Я так счастлива, что даже не могу больше есть меда! Если мне теперь и взгрустнется порой, это ничего, ты не обращай внимания. Нужно время, чтобы привыкнуть не быть одинокой и несчастной.
Тони нагнулся и поцеловав ее руку. Заметив, что она позавтракала, он пошел в свою комнату, принес сигареты, спички, блокнот и вечное перо.

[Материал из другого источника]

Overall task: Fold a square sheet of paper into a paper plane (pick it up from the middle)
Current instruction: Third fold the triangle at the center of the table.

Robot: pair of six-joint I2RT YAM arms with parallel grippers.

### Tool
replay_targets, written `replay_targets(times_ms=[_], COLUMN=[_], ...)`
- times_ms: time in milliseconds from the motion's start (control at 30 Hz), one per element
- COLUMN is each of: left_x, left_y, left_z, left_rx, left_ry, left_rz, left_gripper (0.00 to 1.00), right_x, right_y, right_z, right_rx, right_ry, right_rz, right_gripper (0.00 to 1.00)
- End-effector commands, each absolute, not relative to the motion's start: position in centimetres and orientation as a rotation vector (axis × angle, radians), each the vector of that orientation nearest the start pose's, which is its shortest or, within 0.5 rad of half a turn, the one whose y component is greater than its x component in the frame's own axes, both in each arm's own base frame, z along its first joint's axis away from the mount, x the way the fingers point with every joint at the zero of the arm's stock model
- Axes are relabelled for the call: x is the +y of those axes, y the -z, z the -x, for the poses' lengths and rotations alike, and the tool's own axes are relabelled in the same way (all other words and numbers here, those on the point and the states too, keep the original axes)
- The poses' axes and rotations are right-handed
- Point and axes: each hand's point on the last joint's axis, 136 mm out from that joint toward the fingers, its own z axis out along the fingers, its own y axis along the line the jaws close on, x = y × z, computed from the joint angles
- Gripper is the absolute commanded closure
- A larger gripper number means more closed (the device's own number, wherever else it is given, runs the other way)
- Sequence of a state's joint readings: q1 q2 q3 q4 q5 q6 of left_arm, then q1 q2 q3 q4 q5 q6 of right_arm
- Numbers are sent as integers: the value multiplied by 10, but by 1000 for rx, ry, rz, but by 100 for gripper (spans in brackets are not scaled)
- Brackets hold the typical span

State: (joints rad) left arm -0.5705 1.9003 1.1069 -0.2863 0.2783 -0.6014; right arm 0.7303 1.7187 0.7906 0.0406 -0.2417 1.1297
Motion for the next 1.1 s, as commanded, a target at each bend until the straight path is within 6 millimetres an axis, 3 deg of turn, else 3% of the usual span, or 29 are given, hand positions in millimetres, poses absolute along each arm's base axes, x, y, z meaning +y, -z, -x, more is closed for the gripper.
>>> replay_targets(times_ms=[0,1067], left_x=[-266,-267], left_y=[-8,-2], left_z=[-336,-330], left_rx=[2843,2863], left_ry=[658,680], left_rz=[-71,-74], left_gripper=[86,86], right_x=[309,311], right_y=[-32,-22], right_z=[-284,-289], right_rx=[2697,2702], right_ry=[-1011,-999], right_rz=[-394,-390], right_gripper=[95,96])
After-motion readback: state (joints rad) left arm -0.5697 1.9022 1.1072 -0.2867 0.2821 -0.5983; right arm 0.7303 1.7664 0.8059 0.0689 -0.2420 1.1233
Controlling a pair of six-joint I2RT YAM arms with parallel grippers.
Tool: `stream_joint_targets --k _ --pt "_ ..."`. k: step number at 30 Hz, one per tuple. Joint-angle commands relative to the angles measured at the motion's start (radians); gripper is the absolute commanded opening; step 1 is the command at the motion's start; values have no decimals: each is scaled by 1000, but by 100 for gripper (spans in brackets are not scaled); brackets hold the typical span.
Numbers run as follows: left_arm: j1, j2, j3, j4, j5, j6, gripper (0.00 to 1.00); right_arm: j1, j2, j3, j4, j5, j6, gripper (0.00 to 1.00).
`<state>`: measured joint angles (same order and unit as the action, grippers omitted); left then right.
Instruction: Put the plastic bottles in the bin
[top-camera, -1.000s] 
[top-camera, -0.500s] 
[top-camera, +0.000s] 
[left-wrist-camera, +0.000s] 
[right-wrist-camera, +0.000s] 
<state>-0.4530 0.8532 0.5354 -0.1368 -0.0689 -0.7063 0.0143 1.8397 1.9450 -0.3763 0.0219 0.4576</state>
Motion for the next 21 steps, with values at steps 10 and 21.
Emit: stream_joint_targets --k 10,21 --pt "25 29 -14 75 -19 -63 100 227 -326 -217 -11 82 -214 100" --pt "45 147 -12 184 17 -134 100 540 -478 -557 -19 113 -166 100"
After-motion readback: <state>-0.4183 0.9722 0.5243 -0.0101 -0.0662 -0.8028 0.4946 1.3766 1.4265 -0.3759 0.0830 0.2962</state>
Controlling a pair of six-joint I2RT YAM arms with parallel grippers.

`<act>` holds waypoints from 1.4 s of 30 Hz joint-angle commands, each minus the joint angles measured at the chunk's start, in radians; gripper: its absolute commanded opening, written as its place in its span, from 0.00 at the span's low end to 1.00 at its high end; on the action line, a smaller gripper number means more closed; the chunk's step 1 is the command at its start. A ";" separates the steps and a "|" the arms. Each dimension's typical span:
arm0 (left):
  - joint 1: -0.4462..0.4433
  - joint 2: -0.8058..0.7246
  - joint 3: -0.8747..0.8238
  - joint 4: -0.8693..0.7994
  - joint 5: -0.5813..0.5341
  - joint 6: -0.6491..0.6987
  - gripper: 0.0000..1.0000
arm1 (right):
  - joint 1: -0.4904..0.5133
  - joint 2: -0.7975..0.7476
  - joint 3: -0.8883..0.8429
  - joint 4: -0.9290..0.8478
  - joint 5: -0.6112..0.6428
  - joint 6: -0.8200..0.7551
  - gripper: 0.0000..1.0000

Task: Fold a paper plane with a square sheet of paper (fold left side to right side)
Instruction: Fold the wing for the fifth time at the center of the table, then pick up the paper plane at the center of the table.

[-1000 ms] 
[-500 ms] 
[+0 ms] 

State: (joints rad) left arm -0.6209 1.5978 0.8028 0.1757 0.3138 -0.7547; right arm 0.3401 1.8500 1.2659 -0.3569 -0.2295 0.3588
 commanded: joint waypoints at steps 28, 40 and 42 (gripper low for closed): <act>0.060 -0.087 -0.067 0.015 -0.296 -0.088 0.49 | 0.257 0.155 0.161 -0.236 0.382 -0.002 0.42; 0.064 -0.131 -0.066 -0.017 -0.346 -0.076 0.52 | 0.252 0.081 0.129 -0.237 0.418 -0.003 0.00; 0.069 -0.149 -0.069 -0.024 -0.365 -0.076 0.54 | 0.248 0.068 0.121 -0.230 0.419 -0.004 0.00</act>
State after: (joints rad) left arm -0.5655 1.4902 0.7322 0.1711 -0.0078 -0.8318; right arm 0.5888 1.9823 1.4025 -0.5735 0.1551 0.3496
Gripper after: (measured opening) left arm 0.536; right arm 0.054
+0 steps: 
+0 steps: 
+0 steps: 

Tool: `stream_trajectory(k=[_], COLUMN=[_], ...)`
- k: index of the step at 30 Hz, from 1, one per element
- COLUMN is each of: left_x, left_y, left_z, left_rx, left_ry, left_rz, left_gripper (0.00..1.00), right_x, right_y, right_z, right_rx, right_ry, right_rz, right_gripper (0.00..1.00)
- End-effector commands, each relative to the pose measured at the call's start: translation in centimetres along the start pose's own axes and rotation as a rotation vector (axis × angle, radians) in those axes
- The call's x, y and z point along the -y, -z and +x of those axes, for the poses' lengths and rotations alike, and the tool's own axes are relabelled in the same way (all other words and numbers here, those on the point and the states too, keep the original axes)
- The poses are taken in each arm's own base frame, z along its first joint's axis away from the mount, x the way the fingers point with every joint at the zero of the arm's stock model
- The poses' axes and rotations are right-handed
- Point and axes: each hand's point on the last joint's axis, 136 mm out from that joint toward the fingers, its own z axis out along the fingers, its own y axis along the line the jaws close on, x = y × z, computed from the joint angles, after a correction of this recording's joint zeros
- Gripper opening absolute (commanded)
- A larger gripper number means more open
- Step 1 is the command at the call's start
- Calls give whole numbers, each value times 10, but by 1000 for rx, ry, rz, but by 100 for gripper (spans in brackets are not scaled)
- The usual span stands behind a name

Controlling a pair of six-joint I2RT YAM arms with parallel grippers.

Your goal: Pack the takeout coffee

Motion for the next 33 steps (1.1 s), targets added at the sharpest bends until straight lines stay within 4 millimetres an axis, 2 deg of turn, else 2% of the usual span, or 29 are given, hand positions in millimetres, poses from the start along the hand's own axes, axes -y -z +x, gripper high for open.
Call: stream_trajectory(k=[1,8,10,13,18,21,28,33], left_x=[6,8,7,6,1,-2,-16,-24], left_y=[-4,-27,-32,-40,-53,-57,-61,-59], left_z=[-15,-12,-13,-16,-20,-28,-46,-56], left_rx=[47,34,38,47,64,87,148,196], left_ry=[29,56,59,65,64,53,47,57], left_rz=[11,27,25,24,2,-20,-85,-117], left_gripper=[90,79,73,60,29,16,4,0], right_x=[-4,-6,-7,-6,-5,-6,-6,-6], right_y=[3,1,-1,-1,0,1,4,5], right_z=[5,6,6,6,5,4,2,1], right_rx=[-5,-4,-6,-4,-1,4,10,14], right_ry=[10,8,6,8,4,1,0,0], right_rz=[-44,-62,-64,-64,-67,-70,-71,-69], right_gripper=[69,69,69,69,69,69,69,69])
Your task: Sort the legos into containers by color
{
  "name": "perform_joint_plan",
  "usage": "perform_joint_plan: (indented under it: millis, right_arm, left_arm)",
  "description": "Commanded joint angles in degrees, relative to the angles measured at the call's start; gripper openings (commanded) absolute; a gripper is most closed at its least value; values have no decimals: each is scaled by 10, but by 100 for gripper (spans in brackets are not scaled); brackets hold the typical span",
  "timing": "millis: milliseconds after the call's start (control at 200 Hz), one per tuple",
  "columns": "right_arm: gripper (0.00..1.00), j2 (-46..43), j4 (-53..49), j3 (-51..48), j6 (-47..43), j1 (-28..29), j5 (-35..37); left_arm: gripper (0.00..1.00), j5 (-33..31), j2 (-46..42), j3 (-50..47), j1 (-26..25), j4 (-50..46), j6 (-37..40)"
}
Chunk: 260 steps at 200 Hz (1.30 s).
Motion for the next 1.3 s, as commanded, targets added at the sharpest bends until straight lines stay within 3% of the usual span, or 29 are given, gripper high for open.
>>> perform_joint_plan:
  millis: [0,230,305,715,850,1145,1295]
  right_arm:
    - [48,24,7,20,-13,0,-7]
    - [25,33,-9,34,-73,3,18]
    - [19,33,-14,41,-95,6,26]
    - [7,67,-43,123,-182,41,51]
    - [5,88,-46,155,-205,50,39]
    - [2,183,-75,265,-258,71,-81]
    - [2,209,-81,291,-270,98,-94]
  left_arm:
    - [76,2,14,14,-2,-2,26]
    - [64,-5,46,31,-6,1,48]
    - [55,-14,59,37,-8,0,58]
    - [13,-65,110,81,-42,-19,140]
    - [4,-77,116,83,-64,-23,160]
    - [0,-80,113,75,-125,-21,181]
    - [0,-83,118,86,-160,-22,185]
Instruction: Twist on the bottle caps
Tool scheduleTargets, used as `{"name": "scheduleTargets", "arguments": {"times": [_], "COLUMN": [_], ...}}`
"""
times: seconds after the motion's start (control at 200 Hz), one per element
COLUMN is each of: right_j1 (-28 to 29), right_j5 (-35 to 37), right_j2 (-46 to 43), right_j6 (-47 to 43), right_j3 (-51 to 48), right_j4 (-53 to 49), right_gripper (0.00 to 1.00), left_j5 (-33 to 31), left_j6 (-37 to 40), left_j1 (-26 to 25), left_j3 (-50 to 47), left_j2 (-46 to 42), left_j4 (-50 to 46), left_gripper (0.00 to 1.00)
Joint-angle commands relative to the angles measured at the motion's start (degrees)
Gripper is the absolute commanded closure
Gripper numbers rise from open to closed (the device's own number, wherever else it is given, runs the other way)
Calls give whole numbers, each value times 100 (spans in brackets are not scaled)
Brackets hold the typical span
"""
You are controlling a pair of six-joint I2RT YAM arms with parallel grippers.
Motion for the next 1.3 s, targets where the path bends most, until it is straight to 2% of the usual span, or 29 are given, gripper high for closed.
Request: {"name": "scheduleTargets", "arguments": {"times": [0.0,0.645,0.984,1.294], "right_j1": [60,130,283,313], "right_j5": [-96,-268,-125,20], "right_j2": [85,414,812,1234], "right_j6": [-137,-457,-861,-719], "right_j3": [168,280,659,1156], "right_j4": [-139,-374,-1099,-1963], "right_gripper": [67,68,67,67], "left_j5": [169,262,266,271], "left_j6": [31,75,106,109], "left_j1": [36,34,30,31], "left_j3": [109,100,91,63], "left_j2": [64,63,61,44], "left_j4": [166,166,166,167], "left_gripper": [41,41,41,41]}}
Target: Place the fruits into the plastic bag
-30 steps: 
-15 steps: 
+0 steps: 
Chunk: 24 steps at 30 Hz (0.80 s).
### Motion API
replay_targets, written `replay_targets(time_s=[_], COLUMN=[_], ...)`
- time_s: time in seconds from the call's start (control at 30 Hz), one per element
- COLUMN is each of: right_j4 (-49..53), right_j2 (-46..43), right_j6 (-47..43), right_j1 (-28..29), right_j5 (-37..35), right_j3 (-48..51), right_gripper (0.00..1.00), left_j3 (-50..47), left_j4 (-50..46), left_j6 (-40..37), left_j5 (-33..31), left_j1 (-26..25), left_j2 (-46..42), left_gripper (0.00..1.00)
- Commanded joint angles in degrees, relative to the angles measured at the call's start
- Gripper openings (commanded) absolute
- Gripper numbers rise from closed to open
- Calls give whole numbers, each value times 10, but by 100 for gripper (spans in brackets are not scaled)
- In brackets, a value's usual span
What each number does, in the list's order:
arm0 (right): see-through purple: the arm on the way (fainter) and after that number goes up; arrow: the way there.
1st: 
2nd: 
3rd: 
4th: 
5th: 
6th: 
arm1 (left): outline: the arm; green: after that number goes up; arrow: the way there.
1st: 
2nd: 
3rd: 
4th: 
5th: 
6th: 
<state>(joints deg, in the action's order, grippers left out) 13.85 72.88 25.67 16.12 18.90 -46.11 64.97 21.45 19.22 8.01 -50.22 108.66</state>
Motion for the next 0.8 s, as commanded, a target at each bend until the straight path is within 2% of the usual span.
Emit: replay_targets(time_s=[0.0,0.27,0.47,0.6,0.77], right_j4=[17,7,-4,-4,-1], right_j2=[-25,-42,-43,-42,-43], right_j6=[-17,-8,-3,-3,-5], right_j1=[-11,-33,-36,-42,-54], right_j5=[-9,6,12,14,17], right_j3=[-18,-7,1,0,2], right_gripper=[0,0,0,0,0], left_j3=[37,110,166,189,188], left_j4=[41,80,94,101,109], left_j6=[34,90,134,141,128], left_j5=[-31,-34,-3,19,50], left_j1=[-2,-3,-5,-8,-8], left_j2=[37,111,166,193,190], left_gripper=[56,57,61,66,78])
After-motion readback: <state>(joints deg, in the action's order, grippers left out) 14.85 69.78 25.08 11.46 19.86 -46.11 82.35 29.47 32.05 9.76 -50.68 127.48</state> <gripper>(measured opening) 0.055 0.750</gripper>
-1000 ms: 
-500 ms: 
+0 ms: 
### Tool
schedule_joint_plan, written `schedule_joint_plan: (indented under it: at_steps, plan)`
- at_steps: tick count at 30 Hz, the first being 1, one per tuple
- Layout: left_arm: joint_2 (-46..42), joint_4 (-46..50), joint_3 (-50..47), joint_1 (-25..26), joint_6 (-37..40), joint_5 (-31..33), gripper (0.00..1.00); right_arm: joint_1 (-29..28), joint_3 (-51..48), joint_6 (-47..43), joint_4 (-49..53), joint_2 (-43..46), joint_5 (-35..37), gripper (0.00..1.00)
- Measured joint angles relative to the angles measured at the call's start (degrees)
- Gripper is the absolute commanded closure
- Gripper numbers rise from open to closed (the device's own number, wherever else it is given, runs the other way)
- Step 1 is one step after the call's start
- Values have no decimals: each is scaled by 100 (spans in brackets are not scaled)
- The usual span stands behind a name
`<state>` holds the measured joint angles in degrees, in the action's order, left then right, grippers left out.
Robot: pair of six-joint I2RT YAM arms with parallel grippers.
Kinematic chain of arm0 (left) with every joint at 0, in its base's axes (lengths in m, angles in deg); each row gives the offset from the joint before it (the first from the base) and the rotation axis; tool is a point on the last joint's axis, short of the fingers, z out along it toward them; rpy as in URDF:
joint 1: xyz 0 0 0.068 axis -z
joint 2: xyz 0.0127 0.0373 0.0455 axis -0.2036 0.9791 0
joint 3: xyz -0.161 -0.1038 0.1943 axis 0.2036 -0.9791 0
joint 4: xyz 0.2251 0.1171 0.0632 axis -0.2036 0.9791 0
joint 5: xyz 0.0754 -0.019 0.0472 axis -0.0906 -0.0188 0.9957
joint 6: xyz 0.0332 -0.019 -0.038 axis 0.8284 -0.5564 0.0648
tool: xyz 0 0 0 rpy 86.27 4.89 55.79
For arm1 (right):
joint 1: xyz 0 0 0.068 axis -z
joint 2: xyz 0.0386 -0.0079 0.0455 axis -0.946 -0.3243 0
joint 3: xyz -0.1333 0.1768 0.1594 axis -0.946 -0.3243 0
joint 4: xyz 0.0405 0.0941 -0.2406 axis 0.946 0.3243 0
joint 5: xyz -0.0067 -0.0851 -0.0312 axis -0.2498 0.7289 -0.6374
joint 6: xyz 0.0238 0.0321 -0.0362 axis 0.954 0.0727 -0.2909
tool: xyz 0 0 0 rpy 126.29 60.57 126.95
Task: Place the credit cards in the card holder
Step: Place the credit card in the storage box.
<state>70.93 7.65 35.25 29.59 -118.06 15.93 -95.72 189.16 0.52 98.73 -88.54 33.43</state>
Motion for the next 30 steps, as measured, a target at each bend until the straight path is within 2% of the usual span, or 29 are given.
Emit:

– Можно набросать телеграммы, пока мы курим, - сказал он.
– А потом, попозже, мы пойдем на пьяццу и узнаем, сколько будет стоить переслать сундук из Вены. Он большой у тебя?
– Нет. И там такие жалкие маленькие вещицы, что вряд ли стоит их пересылать. Но там твои письма и бусы, которые ты подарил мне накануне нашего отъезда с Эа. Ты помнишь? Они были так дороги мне все это время, что я даже и сейчас не могу расстаться с ними. И потом, Тони...
– Что?
– Есть еще одна вещь - только одна, - которую я должна тебе сказать, прежде чем принять все твои щедрые дары, нет, пожалуй, две. Первая - я так хочу быть твоей возлюбленной, что не променяла бы это счастье даже на перспективу стать императрицей или... или пресвятой девой. Вторая - я не собираюсь висеть у тебя на шее. Ты всегда можешь в любую минуту уйти от меня, если захочешь.
– Я не хочу.
– Ну, а может быть, захочешь. Я это и хочу сказать.
– Не знаю, так ли я великодушен, как ты, Кэти, - задумчиво сказал Тони.
– Мне было бы ужасно досадно, если бы ты захотела уйти. Но, может быть, через тридцать три года...
– Почему через тридцать три?
– Потому что мне сейчас тридцать три. Это уже вторая половина жизни. Первая принадлежала тебе, и у нас ее украли. Вторая должна быть твоей. Ну, я пойду одеваться, пока ты напишешь эти телеграммы.